EXERCISE AIM> If a line below contains "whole", add it to your tally, then answer with the tally alone.

INFORMATION SHOWN>

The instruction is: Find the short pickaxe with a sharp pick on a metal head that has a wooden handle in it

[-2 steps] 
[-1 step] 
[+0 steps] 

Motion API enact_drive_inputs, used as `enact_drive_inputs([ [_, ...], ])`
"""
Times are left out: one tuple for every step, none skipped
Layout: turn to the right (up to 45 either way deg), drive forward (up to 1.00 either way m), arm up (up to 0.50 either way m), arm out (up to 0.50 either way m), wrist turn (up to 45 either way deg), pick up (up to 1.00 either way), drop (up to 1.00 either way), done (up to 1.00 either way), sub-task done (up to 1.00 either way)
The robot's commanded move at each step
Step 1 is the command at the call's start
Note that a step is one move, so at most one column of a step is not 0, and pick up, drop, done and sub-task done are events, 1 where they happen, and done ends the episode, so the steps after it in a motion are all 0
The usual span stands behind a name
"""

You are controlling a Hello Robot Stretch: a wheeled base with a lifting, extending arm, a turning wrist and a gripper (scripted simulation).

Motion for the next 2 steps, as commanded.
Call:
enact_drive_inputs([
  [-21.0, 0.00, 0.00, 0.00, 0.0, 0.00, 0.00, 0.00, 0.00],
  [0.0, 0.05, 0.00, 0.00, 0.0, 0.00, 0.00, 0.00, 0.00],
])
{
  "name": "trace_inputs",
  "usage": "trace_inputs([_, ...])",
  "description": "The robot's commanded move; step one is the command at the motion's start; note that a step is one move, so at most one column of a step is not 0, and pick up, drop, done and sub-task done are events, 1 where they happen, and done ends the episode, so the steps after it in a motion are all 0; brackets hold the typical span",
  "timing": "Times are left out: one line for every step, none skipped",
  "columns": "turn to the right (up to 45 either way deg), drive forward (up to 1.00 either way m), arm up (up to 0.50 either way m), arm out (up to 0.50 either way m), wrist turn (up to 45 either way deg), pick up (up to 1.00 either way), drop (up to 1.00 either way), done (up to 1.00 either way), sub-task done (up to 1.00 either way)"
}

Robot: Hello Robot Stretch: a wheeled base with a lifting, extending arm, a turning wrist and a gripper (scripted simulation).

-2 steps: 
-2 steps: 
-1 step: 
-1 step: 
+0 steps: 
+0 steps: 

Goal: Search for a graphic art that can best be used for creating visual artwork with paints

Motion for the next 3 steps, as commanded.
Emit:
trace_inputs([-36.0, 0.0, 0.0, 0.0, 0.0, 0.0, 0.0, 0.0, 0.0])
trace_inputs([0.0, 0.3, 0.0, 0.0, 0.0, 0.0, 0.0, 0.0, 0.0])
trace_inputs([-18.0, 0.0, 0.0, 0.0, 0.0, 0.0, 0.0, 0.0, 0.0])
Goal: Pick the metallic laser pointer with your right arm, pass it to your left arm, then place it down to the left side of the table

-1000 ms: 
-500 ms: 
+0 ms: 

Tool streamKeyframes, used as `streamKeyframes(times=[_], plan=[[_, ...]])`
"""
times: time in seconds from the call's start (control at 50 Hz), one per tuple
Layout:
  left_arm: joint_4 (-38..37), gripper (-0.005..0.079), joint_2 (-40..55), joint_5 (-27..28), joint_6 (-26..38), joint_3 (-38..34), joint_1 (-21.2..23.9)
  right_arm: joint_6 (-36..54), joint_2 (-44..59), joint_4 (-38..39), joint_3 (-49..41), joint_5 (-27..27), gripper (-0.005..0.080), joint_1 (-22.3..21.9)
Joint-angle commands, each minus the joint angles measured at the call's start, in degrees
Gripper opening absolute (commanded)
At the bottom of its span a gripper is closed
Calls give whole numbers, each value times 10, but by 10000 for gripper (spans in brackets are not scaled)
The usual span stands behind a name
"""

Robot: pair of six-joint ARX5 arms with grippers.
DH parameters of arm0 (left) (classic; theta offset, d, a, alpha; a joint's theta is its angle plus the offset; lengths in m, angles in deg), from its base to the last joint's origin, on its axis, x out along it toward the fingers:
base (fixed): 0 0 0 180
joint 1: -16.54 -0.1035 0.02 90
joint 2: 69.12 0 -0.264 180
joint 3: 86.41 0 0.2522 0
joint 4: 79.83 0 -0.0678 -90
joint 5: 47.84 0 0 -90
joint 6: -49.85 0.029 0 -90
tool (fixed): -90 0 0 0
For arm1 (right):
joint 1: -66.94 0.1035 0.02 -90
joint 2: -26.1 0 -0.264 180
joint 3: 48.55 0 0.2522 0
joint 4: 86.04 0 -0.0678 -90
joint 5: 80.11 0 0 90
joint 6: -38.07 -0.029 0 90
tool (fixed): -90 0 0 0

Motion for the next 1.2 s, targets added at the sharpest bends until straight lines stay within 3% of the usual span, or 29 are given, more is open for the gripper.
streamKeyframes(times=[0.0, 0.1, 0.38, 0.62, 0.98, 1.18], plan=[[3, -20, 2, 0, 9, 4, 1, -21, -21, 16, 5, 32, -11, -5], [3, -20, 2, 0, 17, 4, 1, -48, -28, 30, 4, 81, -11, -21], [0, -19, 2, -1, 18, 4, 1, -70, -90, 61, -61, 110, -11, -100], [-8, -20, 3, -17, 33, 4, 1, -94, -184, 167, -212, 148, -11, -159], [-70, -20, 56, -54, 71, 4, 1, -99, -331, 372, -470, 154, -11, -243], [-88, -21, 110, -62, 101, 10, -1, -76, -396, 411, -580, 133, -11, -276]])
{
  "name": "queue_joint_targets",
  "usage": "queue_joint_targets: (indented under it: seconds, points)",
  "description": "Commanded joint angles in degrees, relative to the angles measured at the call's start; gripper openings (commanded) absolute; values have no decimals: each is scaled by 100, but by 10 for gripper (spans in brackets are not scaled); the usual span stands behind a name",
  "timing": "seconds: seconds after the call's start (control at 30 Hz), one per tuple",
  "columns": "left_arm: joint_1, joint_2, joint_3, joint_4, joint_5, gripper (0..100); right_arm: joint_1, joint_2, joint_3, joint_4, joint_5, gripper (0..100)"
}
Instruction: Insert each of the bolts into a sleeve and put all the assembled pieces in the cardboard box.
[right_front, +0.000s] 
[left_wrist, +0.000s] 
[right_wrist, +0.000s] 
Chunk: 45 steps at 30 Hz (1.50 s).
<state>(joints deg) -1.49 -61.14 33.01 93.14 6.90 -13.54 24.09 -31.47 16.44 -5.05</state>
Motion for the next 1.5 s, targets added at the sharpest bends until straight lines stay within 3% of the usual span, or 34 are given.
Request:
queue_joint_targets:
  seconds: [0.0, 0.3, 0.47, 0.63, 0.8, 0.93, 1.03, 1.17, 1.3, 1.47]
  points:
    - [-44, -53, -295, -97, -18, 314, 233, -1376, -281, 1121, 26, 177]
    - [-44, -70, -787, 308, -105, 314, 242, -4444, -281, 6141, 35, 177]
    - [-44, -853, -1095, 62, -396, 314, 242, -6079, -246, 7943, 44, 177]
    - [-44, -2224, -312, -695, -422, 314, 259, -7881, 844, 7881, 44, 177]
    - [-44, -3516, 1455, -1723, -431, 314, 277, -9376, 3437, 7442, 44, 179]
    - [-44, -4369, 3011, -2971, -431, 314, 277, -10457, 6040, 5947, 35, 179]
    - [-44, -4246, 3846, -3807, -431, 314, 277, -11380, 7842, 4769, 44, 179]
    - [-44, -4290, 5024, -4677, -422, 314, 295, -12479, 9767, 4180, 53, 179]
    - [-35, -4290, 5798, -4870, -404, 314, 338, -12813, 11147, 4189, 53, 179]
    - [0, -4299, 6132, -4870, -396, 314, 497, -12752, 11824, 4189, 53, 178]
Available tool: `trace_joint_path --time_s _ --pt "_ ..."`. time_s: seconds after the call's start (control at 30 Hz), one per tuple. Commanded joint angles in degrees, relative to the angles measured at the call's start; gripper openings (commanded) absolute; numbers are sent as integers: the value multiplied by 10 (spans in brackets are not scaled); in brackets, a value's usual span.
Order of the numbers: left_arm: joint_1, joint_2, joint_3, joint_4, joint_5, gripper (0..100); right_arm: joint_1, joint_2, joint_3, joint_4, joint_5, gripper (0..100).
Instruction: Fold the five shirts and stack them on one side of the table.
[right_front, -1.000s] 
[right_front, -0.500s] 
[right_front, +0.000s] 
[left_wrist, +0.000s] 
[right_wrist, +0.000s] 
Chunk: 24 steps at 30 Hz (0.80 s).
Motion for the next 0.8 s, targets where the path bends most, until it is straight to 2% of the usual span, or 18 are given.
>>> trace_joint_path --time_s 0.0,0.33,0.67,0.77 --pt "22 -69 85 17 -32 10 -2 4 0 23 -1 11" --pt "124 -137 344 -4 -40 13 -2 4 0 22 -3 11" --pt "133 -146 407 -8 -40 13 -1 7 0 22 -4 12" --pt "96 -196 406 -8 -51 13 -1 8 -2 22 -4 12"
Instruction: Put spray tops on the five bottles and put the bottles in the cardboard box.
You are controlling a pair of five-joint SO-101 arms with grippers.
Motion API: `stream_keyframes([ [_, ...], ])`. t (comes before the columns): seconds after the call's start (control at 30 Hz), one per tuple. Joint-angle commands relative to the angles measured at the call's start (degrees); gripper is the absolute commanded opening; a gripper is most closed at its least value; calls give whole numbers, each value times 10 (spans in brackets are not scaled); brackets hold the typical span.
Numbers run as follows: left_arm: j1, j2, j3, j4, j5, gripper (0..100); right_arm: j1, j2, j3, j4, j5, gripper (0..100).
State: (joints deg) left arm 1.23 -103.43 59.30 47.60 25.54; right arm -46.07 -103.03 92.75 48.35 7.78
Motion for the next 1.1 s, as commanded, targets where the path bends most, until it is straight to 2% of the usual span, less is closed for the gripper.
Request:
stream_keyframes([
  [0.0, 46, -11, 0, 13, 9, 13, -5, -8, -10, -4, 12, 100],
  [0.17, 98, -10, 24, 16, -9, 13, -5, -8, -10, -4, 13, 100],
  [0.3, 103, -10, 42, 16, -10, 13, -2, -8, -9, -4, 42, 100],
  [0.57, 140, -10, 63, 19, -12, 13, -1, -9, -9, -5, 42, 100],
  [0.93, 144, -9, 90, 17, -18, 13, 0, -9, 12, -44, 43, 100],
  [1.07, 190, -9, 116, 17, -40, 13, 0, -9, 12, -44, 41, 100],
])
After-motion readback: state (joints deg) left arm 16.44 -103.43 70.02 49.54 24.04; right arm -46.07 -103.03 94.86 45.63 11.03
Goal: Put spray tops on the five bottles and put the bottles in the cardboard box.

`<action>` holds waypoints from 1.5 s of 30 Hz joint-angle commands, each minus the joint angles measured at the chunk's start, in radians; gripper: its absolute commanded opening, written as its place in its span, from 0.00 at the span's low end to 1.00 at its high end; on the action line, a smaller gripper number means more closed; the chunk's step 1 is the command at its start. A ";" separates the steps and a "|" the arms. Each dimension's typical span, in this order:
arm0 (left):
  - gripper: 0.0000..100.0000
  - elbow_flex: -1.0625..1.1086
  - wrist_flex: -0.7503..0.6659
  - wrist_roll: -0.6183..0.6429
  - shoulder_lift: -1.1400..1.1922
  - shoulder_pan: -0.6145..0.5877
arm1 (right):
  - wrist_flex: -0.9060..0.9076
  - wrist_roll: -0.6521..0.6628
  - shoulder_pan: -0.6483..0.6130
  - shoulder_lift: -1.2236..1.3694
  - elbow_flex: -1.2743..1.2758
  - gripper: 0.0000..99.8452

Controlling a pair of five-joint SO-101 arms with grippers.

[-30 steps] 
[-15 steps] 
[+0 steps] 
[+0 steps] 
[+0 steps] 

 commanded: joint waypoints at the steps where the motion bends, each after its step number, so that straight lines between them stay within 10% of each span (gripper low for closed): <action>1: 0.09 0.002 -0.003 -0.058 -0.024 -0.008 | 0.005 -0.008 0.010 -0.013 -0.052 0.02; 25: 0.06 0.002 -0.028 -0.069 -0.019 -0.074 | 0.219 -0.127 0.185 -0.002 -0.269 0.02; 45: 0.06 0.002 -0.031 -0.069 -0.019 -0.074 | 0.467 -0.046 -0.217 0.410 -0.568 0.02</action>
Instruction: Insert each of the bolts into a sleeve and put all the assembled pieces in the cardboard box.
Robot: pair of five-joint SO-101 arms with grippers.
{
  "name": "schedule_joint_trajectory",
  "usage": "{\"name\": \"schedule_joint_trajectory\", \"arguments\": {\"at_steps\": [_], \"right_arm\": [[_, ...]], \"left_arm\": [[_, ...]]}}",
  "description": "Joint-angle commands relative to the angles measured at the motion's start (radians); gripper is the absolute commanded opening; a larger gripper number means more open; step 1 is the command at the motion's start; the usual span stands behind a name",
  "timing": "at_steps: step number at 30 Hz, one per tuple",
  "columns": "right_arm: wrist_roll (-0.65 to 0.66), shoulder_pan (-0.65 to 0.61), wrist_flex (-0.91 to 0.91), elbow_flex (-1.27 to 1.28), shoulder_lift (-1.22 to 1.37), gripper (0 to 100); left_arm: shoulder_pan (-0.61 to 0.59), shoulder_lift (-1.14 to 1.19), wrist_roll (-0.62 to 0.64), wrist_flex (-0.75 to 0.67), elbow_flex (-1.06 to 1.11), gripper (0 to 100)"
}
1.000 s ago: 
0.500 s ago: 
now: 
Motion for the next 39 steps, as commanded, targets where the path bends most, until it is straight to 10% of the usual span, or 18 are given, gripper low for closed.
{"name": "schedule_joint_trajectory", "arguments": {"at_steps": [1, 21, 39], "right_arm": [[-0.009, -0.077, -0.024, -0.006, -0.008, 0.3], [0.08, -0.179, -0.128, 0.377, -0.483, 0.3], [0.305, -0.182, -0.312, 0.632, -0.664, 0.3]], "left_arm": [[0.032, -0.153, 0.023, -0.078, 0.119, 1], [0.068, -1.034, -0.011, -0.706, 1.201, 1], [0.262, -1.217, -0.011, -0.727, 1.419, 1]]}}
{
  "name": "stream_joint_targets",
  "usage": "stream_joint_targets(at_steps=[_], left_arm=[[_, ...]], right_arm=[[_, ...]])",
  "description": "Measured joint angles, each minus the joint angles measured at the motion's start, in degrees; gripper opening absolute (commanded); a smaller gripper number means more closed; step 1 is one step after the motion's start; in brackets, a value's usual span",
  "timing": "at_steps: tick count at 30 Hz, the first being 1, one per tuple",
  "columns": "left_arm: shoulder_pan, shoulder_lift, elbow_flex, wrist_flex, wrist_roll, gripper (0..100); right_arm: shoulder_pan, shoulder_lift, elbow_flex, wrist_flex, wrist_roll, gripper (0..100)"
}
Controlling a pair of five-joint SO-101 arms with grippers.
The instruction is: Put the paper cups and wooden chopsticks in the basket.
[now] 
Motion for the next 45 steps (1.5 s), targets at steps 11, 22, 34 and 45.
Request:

SOLUTION TO THE EXERCISE> 2